Activity: Make a tally of the lines in the records that include the string "outline", and give only that number.
Data extract Block Start
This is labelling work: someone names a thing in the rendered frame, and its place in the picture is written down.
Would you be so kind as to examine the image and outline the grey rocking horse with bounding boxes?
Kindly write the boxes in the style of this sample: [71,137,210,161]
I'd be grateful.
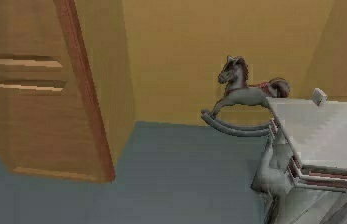
[200,55,291,138]

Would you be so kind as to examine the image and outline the small white box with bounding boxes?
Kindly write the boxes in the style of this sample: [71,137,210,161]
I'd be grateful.
[311,87,328,107]

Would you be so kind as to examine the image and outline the brown wooden cupboard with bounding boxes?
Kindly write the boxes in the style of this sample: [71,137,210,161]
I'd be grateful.
[0,0,117,184]

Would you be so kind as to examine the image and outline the grey chair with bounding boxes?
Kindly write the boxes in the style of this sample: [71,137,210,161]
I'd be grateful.
[250,134,347,224]

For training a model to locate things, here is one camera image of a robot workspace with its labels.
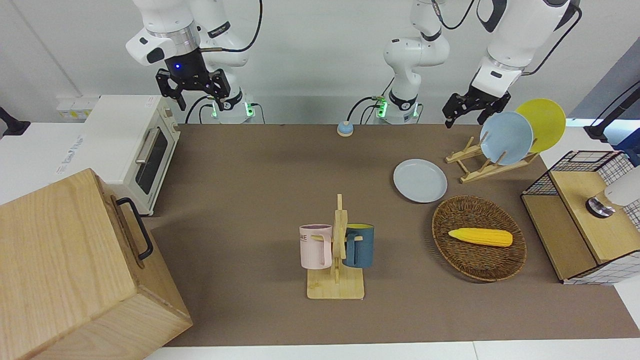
Data extract Block End
Answer to the problem: 4